Gently Cameron challenged Clegg over his piety when his party had been funded by a "criminal on the run". More robustly he tackled Brown. There was little common ground, but the differences between all three of them in the early stages came across as being more managerial than ideological, a values-free debate about how a trio would set about running a country, as if they were being interviewed for an administrative post. All had proposals to manage the "problem" of immigration. All were concerned about crime. Cameron referred to his mother's role as a magistrate. Brown recalled his father setting up a community centre, attempts to humanise on a night when voters were paying rare attention. A visitor from Mars would not have had a clear idea early on where each of them stood on the political spectrum.

The arguments came to life over the economy and public services, issues that define the leaders' politics more clearly.

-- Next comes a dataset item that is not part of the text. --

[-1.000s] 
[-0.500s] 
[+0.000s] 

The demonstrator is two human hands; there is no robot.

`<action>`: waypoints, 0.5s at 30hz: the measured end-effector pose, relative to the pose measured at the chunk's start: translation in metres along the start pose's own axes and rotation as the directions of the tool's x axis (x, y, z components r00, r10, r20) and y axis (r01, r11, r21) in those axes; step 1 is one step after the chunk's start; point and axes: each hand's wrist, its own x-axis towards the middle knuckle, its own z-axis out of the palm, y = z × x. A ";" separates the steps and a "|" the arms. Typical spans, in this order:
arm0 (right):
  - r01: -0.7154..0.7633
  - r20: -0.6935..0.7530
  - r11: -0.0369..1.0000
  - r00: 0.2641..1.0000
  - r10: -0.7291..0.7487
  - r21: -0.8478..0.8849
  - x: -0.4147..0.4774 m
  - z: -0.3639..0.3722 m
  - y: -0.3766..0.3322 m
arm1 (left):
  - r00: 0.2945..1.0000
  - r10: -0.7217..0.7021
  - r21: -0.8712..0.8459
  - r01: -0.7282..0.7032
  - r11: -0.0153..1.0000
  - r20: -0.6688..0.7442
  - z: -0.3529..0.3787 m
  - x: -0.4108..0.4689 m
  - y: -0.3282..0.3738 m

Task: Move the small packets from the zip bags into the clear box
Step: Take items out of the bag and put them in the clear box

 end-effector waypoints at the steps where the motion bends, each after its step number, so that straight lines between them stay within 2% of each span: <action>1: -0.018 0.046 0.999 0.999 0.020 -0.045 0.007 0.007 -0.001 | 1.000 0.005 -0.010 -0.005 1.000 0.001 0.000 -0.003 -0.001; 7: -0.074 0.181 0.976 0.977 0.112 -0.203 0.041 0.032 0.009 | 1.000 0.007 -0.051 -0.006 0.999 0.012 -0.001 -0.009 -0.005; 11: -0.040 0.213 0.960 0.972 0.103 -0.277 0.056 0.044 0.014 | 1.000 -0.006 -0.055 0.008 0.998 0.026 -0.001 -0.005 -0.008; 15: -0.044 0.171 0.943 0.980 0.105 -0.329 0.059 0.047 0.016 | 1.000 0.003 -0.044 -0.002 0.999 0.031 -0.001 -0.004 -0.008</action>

Brown had set the pace by outlining the argument at the very beginning, highlighting the risks of Cameron's plan to start cutting public expenditure this summer. Cameron had no convincing answers as to how such a move would improve the economy, let alone public services. Here there was more of a coming together of Brown and Clegg. The Liberal Democrat leader declared with a distancing formality: "David Cameron, you can't offer tax cuts for millionaires and find money for public services." Brown added in a way that was becoming a pattern: "Where Nick and I agree, there is no argument for David's inheritance tax cuts." Cameron seemed least comfortable on the economy, but otherwise he was composed.

The event was on trial as much as the party leaders. I would have preferred fewer topics and more interaction between the three very different personalities, but on the whole the 90 minutes were looser and more revealing than I thought they would be. It felt significant although that might be because the event in Manchester extended beyond the TV studio to a media centre, which became an extraordinary political village for journalists and politicians.

The winner was Clegg, partly for being there. In front of an audience his predecessors would have died for he was calm and authoritative while managing to pull off the awkward balance of appearing distant from the leaders of the bigger two parties without seeming eccentric and on the margins. Crucially he seemed relevant. By the end he was almost shameless in his proclamations of dismissing the others while promising vaguely "real change". This was when each of them offered compressed summaries of their pitch in this election. For Brown it was about securing the recovery. For Cameron it was optimism about change.

Voters were watching peak time politics, a novelty in itself. But they witnessed no great game changer from the leaders. Instead their fleeting engagement with politics will go down in history as something of a game changer in itself.